What is needed
Could you copy out every line of the data where the word "right" occurs?

[Excerpts from a dataset]
- - - -

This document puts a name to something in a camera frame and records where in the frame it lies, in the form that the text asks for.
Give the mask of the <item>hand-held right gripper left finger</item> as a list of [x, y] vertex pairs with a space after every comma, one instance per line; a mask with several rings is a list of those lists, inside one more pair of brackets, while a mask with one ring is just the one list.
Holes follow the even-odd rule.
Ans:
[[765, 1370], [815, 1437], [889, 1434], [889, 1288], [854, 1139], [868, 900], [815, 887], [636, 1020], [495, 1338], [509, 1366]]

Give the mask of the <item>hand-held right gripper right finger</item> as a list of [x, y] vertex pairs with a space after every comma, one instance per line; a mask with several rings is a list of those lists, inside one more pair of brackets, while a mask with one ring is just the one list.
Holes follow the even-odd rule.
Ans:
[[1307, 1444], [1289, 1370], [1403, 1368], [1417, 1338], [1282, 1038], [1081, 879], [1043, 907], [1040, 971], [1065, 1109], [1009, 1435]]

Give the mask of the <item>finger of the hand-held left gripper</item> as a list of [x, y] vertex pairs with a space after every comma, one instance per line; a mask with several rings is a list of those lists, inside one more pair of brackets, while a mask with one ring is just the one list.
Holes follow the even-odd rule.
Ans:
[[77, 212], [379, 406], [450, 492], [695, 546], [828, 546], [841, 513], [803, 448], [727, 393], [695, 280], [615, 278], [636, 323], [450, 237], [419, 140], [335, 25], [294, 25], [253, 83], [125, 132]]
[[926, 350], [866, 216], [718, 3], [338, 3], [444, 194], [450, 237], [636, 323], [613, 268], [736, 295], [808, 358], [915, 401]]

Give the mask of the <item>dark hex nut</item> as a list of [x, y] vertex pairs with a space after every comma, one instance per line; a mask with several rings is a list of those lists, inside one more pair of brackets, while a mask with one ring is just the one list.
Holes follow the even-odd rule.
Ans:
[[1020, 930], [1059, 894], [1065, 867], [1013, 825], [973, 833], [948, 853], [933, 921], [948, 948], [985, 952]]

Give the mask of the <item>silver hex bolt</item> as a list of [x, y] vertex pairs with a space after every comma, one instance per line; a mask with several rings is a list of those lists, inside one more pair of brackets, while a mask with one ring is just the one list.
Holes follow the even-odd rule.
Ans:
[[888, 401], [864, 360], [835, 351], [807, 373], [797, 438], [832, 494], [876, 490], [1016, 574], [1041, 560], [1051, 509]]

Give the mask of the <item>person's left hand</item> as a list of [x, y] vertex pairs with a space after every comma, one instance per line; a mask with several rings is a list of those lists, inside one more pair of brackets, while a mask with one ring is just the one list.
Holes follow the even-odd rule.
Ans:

- - - -

The completed task
Give the mask of the <item>hand-held right gripper left finger</item> as a list of [x, y] vertex pairs with a space after every comma, one instance per line; a mask with several rings is a list of those lists, inside one more pair of brackets, while a mask with one ring is just the one list.
Give the mask of the <item>hand-held right gripper right finger</item> as a list of [x, y] vertex pairs with a space after every comma, one instance per line; a mask with several rings is a list of those lists, inside one more pair of brackets, while a mask with one ring is just the one list.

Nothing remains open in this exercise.